- Your task -
From the first line to the last, print the material exactly, skipping the pictures.

- Dataset section -
++++++

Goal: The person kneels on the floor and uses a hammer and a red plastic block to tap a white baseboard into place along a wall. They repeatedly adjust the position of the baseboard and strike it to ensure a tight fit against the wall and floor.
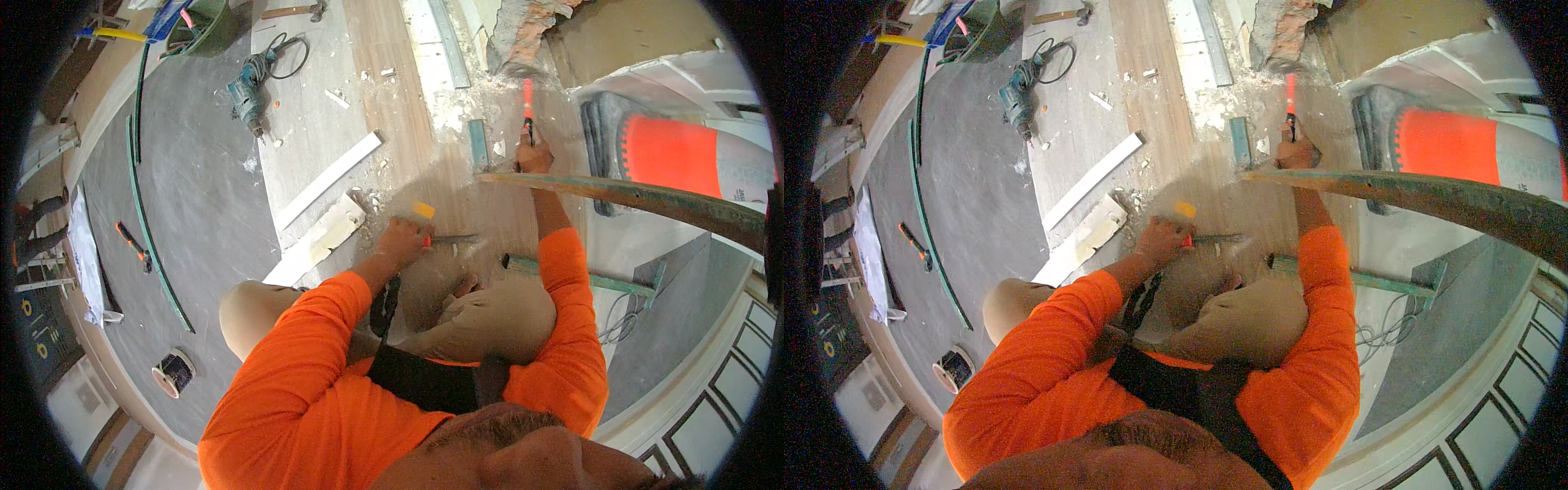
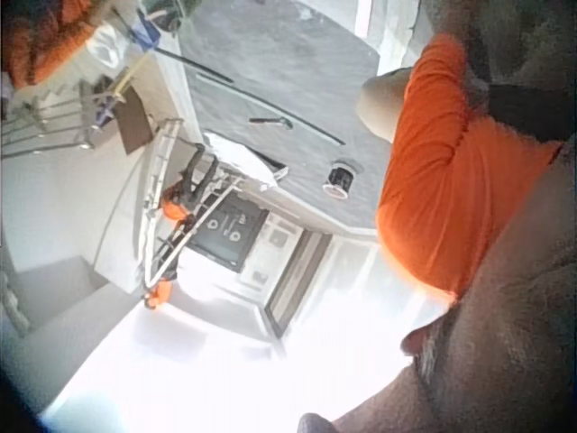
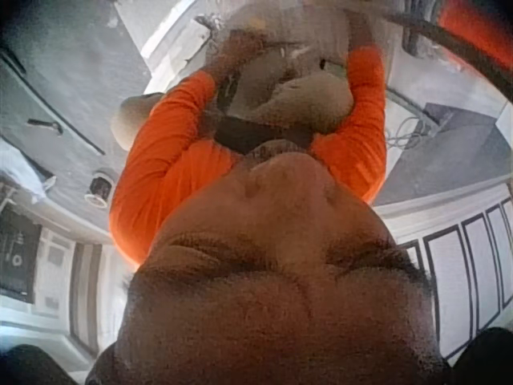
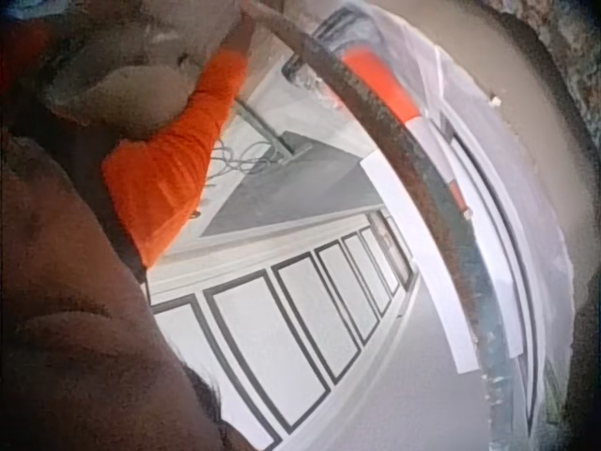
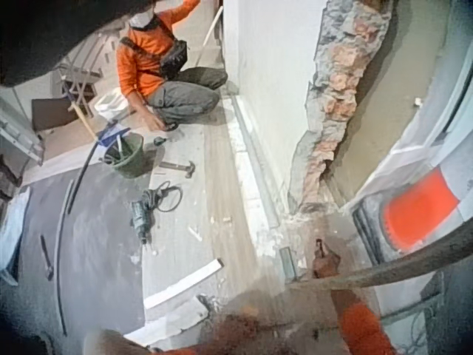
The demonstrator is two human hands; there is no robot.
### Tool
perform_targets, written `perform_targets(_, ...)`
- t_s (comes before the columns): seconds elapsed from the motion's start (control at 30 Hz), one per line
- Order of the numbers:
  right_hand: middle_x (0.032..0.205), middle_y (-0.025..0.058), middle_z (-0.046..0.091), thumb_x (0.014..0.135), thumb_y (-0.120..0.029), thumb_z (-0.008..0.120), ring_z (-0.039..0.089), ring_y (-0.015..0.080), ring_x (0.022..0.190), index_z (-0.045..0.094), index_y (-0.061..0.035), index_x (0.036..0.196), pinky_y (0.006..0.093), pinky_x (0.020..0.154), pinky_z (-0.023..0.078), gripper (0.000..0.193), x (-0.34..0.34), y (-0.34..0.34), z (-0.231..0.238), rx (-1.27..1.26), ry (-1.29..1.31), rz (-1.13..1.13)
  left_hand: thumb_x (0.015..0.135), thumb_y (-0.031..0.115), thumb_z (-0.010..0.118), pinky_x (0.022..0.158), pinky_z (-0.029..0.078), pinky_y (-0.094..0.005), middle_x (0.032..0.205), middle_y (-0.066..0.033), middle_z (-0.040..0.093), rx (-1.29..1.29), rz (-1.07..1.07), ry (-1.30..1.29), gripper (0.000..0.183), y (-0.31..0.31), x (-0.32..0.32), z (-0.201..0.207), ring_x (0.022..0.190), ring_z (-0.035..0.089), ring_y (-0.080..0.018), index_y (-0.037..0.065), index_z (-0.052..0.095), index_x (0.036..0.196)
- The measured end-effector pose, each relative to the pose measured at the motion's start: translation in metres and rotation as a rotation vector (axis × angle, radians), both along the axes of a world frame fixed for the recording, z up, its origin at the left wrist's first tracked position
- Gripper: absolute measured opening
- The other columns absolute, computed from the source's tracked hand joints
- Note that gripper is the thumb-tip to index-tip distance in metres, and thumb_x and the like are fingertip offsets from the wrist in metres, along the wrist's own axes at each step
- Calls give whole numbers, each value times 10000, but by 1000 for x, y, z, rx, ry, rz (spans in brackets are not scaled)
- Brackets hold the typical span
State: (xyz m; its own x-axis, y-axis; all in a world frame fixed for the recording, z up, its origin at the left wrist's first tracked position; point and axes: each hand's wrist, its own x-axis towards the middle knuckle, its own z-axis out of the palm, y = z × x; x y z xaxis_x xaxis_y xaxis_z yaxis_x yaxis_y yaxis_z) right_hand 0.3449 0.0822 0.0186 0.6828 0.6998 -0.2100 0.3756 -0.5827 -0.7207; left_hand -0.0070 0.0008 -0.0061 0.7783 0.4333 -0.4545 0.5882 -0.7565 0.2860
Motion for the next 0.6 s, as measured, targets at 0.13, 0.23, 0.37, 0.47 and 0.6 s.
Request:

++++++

- Result of the task -
Goal: The person kneels on the floor and uses a hammer and a red plastic block to tap a white baseboard into place along a wall. They repeatedly adjust the position of the baseboard and strike it to ensure a tight fit against the wall and floor.
The demonstrator is two human hands; there is no robot.
### Tool
perform_targets, written `perform_targets(_, ...)`
- t_s (comes before the columns): seconds elapsed from the motion's start (control at 30 Hz), one per line
- Order of the numbers:
  right_hand: middle_x (0.032..0.205), middle_y (-0.025..0.058), middle_z (-0.046..0.091), thumb_x (0.014..0.135), thumb_y (-0.120..0.029), thumb_z (-0.008..0.120), ring_z (-0.039..0.089), ring_y (-0.015..0.080), ring_x (0.022..0.190), index_z (-0.045..0.094), index_y (-0.061..0.035), index_x (0.036..0.196), pinky_y (0.006..0.093), pinky_x (0.020..0.154), pinky_z (-0.023..0.078), gripper (0.000..0.193), x (-0.34..0.34), y (-0.34..0.34), z (-0.231..0.238), rx (-1.27..1.26), ry (-1.29..1.31), rz (-1.13..1.13)
  left_hand: thumb_x (0.015..0.135), thumb_y (-0.031..0.115), thumb_z (-0.010..0.118), pinky_x (0.022..0.158), pinky_z (-0.029..0.078), pinky_y (-0.094..0.005), middle_x (0.032..0.205), middle_y (-0.066..0.033), middle_z (-0.040..0.093), rx (-1.29..1.29), rz (-1.07..1.07), ry (-1.30..1.29), gripper (0.000..0.183), y (-0.31..0.31), x (-0.32..0.32), z (-0.201..0.207), ring_x (0.022..0.190), ring_z (-0.035..0.089), ring_y (-0.080..0.018), index_y (-0.037..0.065), index_z (-0.052..0.095), index_x (0.036..0.196)
- The measured end-effector pose, each relative to the pose measured at the motion's start: translation in metres and rotation as a rotation vector (axis × angle, radians), both along the axes of a world frame fixed for the recording, z up, its origin at the left wrist's first tracked position
- Gripper: absolute measured opening
- The other columns absolute, computed from the source's tracked hand joints
- Note that gripper is the thumb-tip to index-tip distance in metres, and thumb_x and the like are fingertip offsets from the wrist in metres, along the wrist's own axes at each step
- Calls give whole numbers, each value times 10000, but by 1000 for x, y, z, rx, ry, rz (spans in brackets are not scaled)
- Brackets hold the typical span
State: (xyz m; its own x-axis, y-axis; all in a world frame fixed for the recording, z up, its origin at the left wrist's first tracked position; point and axes: each hand's wrist, its own x-axis towards the middle knuckle, its own z-axis out of the palm, y = z × x; x y z xaxis_x xaxis_y xaxis_z yaxis_x yaxis_y yaxis_z) right_hand 0.3449 0.0822 0.0186 0.6828 0.6998 -0.2100 0.3756 -0.5827 -0.7207; left_hand -0.0070 0.0008 -0.0061 0.7783 0.4333 -0.4545 0.5882 -0.7565 0.2860
Motion for the next 0.6 s, as measured, targets at 0.13, 0.23, 0.37, 0.47 and 0.6 s.
Request:

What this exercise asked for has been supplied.